Ergebnisse: Für keinen der untersuchten Genotypen von TS, MTHFR, GSTT, GSTM, GSTP, p53, Cyclin-D1, IL-1-beta, IL-1-RA oder TNF-alpha besteht eine statistisch signifikante Assoziation mit klinischem, histopathologischem oder metabolischem Ansprechen. Die isolierte Analyse der jeweiligen Genotypen zeigt keine statistisch signifikante Assoziation mit dem Überleben (TS: p=0.70; MTHFR: p=0.94; GSTM: p=0.20; GSTT: p=0.99; GSTP: p=0.51; p53: p=0.42; Cyclin D1: p=0.17; IL-1-beta: 0.29; IL-1-RA: p=0.48; TNF-alpha: p=0.45). Das Vorliegen mindestens eines prognostisch oder potenziell funktionell günstigen Genotyps (AA und/oder CC und/oder 2/2) von Cyclin-D1 (AA) , IL-1-beta (CC) und IL-1-RA (2/2) definiert eine Gruppe von 32 Patienten mit statistisch signifikant verbesserter Prognose (med. Überleben: nicht erreicht vs. 40.6 Mon.; p=0.008). Eine multivariate Analyse für das Gesamtkollektiv unter Einschluss der etablierten Prognosefaktoren histopathologisches Ansprechen und ypN-Kategorie sowie der Genotypenkombination (AA und/oder CC und/oder 2/2) ermittelt die Genotypenkombination (p=0.007; RR 3.78, 95% KI 1.45-9.85) und das histopathologische Ansprechen (p=0.018; RR 3.52; 95% KI 1.24-10.0) als unabhängige Prognosefaktoren.

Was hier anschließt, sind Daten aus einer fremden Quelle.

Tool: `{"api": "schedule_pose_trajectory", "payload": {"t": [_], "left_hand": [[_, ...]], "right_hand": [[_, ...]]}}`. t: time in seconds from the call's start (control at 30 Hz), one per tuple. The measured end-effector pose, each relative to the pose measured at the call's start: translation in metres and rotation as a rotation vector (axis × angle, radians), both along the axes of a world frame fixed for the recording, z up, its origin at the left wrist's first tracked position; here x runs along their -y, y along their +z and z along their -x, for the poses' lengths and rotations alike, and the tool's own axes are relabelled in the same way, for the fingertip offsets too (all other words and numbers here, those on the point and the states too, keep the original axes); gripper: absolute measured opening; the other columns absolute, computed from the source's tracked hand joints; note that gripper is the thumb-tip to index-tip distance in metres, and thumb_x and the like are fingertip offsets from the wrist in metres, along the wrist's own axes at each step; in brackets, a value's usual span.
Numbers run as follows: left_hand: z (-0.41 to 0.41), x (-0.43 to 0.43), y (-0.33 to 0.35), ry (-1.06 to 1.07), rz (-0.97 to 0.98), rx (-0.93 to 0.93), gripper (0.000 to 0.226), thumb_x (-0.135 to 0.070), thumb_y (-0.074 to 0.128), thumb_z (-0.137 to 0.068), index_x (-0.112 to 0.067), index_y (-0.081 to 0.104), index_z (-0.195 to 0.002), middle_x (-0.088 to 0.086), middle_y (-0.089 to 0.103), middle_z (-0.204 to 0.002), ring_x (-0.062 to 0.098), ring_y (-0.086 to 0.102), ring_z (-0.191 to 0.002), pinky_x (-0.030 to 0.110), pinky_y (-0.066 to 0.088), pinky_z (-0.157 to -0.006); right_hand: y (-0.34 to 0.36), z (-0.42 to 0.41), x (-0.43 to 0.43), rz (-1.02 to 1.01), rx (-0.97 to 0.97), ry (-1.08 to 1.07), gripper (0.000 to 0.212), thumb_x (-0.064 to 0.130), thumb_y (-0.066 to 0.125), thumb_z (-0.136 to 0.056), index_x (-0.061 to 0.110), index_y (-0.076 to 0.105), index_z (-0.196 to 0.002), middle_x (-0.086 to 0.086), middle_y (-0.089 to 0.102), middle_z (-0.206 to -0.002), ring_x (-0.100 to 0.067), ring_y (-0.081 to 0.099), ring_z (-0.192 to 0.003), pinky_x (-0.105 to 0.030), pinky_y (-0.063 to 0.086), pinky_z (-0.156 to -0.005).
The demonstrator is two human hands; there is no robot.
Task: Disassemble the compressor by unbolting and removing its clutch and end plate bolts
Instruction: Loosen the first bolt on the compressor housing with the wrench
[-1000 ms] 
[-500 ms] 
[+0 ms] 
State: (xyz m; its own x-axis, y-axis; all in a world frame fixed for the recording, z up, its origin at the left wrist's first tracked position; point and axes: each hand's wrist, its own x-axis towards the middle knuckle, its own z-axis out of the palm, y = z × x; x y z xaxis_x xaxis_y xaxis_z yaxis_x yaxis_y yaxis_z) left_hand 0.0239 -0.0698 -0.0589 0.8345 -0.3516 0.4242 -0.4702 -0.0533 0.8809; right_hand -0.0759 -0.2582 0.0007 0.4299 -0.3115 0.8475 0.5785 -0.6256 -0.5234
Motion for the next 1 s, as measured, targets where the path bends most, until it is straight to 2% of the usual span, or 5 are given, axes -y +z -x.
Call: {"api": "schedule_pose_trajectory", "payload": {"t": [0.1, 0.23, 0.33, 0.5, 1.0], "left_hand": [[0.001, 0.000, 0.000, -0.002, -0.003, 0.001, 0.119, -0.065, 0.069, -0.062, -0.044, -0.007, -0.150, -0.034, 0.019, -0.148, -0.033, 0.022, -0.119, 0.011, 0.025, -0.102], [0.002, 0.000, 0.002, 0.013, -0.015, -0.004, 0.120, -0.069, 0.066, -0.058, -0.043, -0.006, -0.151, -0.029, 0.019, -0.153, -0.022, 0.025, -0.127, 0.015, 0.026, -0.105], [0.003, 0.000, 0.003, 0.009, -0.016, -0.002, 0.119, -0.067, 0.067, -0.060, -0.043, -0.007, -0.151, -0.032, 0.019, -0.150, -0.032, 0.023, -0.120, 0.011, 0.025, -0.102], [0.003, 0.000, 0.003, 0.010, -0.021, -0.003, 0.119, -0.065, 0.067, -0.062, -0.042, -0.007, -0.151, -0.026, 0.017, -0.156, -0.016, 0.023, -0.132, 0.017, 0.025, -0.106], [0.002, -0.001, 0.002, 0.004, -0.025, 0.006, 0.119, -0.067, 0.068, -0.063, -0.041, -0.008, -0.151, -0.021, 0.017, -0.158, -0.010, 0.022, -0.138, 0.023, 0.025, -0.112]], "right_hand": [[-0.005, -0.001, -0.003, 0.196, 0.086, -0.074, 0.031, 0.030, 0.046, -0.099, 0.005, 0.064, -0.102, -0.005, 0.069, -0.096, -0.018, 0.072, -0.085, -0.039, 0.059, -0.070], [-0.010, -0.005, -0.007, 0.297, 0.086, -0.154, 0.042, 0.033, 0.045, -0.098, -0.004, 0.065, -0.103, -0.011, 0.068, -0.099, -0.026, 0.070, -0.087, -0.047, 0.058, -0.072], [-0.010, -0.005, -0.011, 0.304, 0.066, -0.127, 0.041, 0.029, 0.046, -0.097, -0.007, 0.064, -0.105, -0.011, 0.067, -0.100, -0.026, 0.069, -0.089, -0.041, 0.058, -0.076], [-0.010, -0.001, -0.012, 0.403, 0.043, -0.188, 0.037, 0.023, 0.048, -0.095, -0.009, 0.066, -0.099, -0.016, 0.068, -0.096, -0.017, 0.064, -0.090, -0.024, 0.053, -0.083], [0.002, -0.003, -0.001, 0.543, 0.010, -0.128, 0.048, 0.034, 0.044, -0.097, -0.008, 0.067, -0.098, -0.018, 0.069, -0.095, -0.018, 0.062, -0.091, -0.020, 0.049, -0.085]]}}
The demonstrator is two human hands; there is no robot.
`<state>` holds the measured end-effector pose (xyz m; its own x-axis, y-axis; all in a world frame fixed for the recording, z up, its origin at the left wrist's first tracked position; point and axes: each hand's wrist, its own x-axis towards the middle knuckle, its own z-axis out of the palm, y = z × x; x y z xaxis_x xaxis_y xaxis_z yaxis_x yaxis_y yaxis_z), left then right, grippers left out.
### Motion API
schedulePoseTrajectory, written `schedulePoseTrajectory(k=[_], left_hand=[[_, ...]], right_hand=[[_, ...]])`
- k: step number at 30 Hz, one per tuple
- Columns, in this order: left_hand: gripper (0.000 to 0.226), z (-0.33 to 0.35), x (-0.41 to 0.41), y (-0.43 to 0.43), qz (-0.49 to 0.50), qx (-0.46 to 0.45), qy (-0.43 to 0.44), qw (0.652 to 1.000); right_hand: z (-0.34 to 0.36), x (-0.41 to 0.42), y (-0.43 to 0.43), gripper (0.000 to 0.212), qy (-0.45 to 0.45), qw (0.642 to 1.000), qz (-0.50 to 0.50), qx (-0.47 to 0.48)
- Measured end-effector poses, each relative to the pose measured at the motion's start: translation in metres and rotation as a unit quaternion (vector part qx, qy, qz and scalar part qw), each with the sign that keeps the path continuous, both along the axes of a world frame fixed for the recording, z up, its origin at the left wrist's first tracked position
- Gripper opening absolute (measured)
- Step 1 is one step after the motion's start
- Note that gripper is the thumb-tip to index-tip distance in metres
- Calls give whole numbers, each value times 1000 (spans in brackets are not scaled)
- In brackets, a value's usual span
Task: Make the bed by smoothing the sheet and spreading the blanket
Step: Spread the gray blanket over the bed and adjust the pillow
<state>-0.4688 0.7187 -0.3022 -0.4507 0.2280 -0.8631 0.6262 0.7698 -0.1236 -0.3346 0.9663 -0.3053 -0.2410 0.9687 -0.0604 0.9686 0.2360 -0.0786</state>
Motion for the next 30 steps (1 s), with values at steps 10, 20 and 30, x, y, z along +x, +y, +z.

Schlussfolgerung: Keiner der untersuchten Polymorphismen eignet sich zur Responseprädiktion. Das Vorliegen mindestens eines günstigen Genotyps (AA und/oder CC und/oder 2/2) definiert prätherapeutisch eine Patientengruppe mit verbesserter Prognose. Diese Genotypenkombination sollte in einem größeren unabhängigen neoadjuvant therapierten Patientenkollektiv als Prognosefaktor prospektiv bestätigt werden. Darüberhinaus sollte an einem nicht vorbehandelten Patientenkollektiv evaluiert werden, ob es sich generell oder nur im Kombination mit Chemotherapie um einem Prognosefaktor beim AEG I handelt.